And that’s probably a more realistic way of how people
think about privacy. That you have different groups, either bigger or
smaller, and you share something only with a very select few, and other
things you share with more people.
And again with the NSA, there is nothing like that. You can try to keep
it as private as you want, but the only way you can really ensure it, I
guess, is to keep it in your head.
M: In the debate of personal privacy versus national security, do you
think that the NSA’s actions are justified to an extent?
TY: You know, that’s a key question and it’s hard to answer for two, at
least two, reasons.
The first reason is, I don’t have a security clearance, so I don’t,
obviously, I don’t see the threat matrix or anything along those lines
about the various threats that the United States, or you know, other
countries may face.
So in some sense I think it’s a little easy to say
that well, you know, that the NSA should just do everything in a lawful
way, shouldn’t spy on people unless it gets a court approval, and so on.
And when you’re actually charged with doing the defending, reality may
intrude.
One example is, if you look at the statements that Barack Obama made
when he was a candidate for the presidency, he seemed to be talking in a
very strong civil libertarian terms. He was talking how he was going to
close down Guantanamo, he was going to end the illegal spying, and so
on.
And then you look at what the president has been doing since he’s
assumed office.
You would think that candidate Obama would be very
critical of President Obama. And one explanation might be that, you
know, it’s one thing to be a candidate, it’s another thing when you’re
actually the president charged with defending the American people.
So,
without actually being in that position, I think it’s a little hard to
answer the question.
It’d be easy to be extremely critical of the NSA. I’m not saying that I
would fully defend what it’s doing, but I guess I would say that if we
saw more of what it is that the NSA is coming across, we might have a
slightly different view of what’s going on.
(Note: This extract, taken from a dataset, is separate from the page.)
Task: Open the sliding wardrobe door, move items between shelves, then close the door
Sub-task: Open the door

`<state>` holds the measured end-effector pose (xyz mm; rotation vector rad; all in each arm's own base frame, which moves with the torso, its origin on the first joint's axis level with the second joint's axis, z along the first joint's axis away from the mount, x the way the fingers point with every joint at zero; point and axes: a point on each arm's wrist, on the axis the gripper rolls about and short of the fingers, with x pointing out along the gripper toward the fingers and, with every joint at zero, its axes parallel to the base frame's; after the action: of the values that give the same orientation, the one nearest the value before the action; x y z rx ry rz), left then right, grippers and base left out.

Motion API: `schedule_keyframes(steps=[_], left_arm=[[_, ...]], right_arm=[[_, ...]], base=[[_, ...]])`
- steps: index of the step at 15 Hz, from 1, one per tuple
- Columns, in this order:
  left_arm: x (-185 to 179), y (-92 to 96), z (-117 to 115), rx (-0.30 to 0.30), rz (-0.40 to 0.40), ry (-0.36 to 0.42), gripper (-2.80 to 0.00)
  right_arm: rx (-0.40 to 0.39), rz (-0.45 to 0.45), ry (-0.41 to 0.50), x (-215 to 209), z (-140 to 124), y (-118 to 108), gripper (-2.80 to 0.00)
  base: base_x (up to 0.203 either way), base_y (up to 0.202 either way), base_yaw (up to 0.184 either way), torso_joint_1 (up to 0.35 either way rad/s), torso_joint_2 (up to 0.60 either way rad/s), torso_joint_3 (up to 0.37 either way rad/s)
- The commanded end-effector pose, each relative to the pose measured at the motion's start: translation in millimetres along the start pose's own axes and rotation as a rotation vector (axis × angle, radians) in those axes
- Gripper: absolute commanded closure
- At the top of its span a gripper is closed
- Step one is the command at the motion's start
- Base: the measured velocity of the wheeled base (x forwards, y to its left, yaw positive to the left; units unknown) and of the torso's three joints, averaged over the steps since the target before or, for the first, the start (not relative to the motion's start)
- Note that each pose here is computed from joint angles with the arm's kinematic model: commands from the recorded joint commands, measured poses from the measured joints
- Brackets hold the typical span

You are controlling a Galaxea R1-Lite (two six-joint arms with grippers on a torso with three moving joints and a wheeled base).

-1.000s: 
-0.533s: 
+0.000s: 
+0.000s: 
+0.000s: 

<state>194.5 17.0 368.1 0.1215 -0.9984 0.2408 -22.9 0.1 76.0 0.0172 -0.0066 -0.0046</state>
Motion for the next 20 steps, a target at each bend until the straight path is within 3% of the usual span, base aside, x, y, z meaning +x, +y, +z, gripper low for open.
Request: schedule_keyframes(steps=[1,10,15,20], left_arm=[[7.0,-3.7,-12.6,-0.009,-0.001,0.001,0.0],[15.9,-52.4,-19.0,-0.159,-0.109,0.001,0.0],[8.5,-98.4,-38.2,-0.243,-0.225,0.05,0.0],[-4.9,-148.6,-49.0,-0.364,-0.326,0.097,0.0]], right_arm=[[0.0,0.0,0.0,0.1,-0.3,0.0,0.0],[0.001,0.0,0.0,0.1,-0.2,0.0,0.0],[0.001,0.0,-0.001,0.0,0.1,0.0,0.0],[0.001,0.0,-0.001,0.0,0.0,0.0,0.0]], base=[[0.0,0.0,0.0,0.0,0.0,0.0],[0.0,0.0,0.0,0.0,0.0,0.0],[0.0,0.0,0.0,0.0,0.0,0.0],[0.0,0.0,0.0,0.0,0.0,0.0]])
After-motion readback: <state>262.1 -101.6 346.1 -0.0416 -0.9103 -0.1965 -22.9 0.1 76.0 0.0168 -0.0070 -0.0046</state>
The other reason, it’s hard to answer, that is that it is the flip side
of it, that the government would trot out these instances and say that,
“look, we didn’t do that sort of surveillance and if we had, and if we
had shared more information, we might have stopped the 9/11 attacks”,
and this is evidence to support that, I think.
Or:
“Look, because we did
this surveillance, we were able to stop these attacks.”
And so what are you really giving up, the government might ask. You
know, on one hand, what the government is offering is very tangible
security,
“look at these threats, we can stop these threats”.
And what
it’s taking away is very ethereal, what is privacy, how will you even
know if you’ve been spied on.
And so you know, one is very tangible and
immediate, and the other is very diffused. And if you compare it like
that, the tangible and immediate tends to win out. But it will always
win out if that’s the way you look at it.
Then civil liberties will
invariably be compromised.
M: There is already information that the NSA has been extracting on the
common man. Why hadn’t they been able to stop instances such as the
Boston Bombings?
TY: I think, yeah, definitely there’s the concern that too much
information is not a good thing because you can’t just process it, and,
well, I don’t really recall where I saw this, but I know I’ve read
account that on September 12, the government got around to decrypting
some communications that it had intercepted from Al-Qaeda, and they
decrypted a statement that said something like: was it something like
hour zero, or the game is now.
So, in other words, the government had something in its hands that
indicated that something big was happening, but it didn’t get around to
decrypting it until the day
after 9/11 because there was just so much
stuff they were processing.
So, definitely it’s an oversimplification
for the government to say: we need more information, and if we have more
information, we can stop this. But, if you are coming across a lot of
threats every day, all of them might be bogus, or most of them on any
given day might be bogus.
The question is, how do you sort through
those? And maybe they have enough time to go through and get a regular
sort of a warrant, and maybe they don’t…
I think the government would
say in the Boston bomber case,
“Hey, if only we had just checked out
either we had those guys, we’d [have issued] warnings for other people.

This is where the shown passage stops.